22 DE SEPTIEMBRE DE 2021/VALPARAISO El diputado y candidato presidencial, Gabriel Boric, ofrece un punto de prensa en la Cámara de Diputados, en la previa al debate presidencial de esta noche. FOTO: LEONARDO RUBILAR CHANDIA/AGENCIAUNO

El debate presidencial, supuestamente una instancia para informarnos sobre lo que piensan los aspirantes a La Moneda, no permitió conocer la visión de los candidatos sobre el futuro de Chile. Esto, debido a las preguntas de los periodistas, que a ratos parecía que estaban eligiendo presidente de curso porque les solicitaban alzar la mano para conocer su opinión sobre temas intrascendentes, pero no los cuestionaron sobre los problemas más acuciantes del país, como el tema de la violencia en la Araucanía, las dificultades económicas que habrá que enfrentar, la seguridad, la pandemia, y un largo etcétera.

Pero lo que sí quedó claro es que Yasna Provoste desaprovechó la oportunidad de demostrar que tiene altura para llegar a la primera magistratura, perdiendo la compostura al atacar a JAK en forma destemplada, quien la interpeló con dos preguntas que la hicieron explotar de ira. Tampoco fue muy acertada arremetiendo contra Sichel, utilizando como fuente de información a Wikipedia.

La otra conclusión, casi caricaturesca, es que Gabriel Boric pretende convencer al país de que él es un niño bueno arrepentido. ¿Por qué digo esto?
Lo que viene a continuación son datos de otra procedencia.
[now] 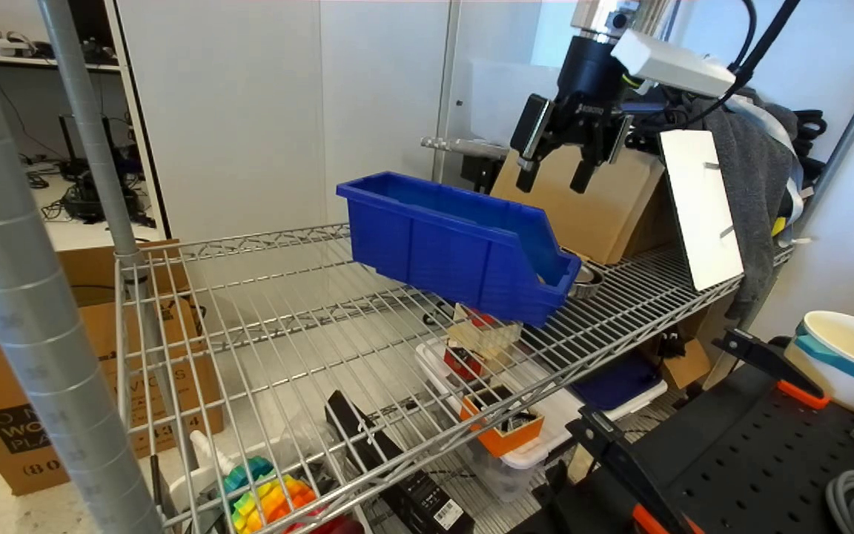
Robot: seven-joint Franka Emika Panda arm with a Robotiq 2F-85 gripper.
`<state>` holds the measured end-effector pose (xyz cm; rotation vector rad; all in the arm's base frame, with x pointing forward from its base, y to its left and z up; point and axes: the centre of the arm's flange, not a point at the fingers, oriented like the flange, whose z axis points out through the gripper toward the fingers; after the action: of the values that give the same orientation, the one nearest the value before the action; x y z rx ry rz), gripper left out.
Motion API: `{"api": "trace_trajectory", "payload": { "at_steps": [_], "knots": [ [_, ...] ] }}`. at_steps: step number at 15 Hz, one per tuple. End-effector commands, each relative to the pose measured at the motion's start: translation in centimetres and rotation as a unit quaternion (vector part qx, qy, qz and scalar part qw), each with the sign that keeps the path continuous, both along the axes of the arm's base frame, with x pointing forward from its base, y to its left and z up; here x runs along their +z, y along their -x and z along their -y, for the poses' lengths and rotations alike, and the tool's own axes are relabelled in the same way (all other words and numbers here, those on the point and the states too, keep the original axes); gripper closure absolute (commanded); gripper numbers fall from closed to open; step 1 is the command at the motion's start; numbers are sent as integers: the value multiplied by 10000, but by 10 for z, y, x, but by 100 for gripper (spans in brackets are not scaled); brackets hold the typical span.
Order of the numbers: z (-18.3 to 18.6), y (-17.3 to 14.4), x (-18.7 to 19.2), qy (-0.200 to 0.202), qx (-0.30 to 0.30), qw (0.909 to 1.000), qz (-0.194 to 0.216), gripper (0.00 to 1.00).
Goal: Remove the toy bread from the tray and put it on the shelf
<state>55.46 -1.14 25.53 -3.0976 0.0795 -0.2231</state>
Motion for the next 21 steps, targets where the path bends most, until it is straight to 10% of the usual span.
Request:
{"api": "trace_trajectory", "payload": {
  "at_steps": [1, 21],
  "knots": [
    [-2, -14, -22, -235, -519, 9983, 96, 0],
    [-2, -74, -144, -337, -2412, 9690, -423, 0]
  ]
}}
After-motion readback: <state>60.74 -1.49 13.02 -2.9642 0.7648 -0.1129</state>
Porque cuando se le pregunta sobre su apoyo al frentista Hernández Norambuena, sobre su aparición sosteniendo con una amplia sonrisa una polera con la imagen del Senador Jaime Guzmán con una bala en la cabeza y sobre su visita a Ricardo Palma Salamanca, responde que él es una persona que reconoce sus errores y aprende de ellos -sin identificarlos, por cierto- luego «pasa», y hábilmente da por superada la pregunta.

Sin embargo, es muy difícil creerle, porque la cronología de sus actos lo desmiente.

Su destemplada aparición con la polera del Senador Guzmán ocurrió en 2017. En enero de 2018, pronunció el discurso apoyando a la familia de Mauricio Hernández Norambuena y su extradición desde Brasil; aprovechando de decir en ese mismo acto, que defendería el legado del FPMR y del FPMR Autónomo. Y en septiembre de 2018, fue especialmente a visitar en Paris, sin ninguna necesidad, al asilado Ricardo Palma Salamanca, otro de los condenados como autor material del asesinato del Senador Guzmán. Parece que no aprendió mucho de esos “errores”.

En octubre de 2019, durante los graves disturbios en Plaza Italia y sus cercanías, concurrió a ese lugar a protestar y luego a increpar a las Fuerzas Militares y Carabineros que intentaban resguardarlo.

Y ya en 2021, en julio, parece que todavía no aprendía de sus errores relacionados con la violencia; si no, ¿cómo se entiende que declarara que “seguiría trabajando frente en alto por el indulto a los presos políticos”, esos que no existen en Chile, yendo incluso a visitarlos a la cárcel, donde fue agredido, restándole él importancia al hecho?

Pero eso no es todo. También en julio de este año, cuando miembros de la CAM atacaron al fundo Santa Ana en Carahue, dejando gravemente herido al trabajador Ceferino González, que aún sigue hospitalizado, y donde murió Pablo Marchant, se creyó en un principio que el fallecido era Ernesto Llaitul, hijo de Héctor, el mandamás de la CAM. ¿Qué proclamó rápidamente Gabriel Boric vía Twitter? “Han asesinado a Ernesto Llaitul. Esta situación es gravísima y la indignación nos desborda pero no paraliza. Nos ponemos a disposición de la familia y comunidades, a quienes manifestamos nuestra solidaridad. ¡No más militarización! No permitiremos impunidad”.  

También comete otros “errores” cuando comunica primero su oposición al cuarto retiro, pero dándose una vuelta en el aire, ahora lo apoya, aduciendo que está bien cambiar de opinión.

Creo realmente que lo que sucede es que Boric no comete errores sino que actúa por convicción, lo que es respetable, pero no lo es el pretender ocultar la autenticidad de sus actos haciendo un posterior mea culpa, para mostrarse como un niño bueno arrepentido.

Ya es hora que Gabriel, el niño símbolo del arrepentimiento, reconozca que lo que hace y dice no son errores. Sería más honesto de su parte, para saber realmente cómo gobernaría Chile.